The main goal of the BAM File Viewer for BioJS is to display the NGS alignments of regions in a reference. To be effective, it will be integrated with the BioJS FeatureViewer. The base implementation will be based on the BAM viewer widget in the TGAC Browser, but it is going to be extended to support the missing BAM flags in the current implementation. BAM files are too big to be kept in memory at once. Traditional visualisation programs only keep in memory the region to be displayed. To mimic this behavior, a reference implementation of a web server that extract manageable regions will be implemented in Java on the top of the Java-Genomics-IO API. However, the SAM parsing will be implemented in the client, enabling other server technologies to be used to query the regions in the BAM File.

The tasks to implement are:
  • SAM Parser.
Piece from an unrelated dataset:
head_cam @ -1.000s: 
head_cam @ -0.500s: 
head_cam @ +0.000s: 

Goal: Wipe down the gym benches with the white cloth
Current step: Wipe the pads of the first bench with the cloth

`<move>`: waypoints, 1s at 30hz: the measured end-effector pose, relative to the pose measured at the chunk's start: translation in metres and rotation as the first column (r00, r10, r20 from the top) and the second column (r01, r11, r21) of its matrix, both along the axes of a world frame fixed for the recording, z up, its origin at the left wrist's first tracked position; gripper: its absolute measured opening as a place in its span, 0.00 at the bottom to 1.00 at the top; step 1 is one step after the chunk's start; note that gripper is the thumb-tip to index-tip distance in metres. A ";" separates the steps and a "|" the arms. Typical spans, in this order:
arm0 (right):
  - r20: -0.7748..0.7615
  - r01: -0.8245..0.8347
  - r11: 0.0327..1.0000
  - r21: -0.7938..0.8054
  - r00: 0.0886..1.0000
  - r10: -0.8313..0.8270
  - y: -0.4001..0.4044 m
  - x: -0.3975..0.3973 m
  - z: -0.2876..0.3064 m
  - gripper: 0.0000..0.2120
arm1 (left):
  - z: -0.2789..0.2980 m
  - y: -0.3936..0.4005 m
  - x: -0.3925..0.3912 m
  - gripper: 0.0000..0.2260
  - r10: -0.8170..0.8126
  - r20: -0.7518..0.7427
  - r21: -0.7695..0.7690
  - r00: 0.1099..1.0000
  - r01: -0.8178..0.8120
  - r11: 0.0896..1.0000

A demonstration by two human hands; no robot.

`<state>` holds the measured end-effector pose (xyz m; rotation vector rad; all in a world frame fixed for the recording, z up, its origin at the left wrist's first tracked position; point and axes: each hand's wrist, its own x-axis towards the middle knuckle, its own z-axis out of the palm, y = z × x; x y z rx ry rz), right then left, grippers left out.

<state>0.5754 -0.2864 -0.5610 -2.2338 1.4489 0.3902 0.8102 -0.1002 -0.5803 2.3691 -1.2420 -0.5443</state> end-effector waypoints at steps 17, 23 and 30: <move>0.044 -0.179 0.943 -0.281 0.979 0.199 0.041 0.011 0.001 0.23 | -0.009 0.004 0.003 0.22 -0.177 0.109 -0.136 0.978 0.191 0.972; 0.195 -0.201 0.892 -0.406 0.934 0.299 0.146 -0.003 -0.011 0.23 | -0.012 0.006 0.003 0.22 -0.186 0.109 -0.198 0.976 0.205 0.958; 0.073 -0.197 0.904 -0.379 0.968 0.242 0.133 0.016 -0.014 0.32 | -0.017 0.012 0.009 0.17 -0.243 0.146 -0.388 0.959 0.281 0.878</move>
From the TAB file to JSON 
  • A minimal web server which queries regions, using the conventions of samtools 
  • Extract the TGAC browser BAM widget from the browser 
  • Design and implement the missing SAM flags 
  • Ιmplement BioJS events API 
  • Integrate with FeatureViewer/BigWig 

So, the overall design of the component is better understood in the following diagram. 

During the GSoC 2014 I will focus on implementing a single reference server in the initial stage.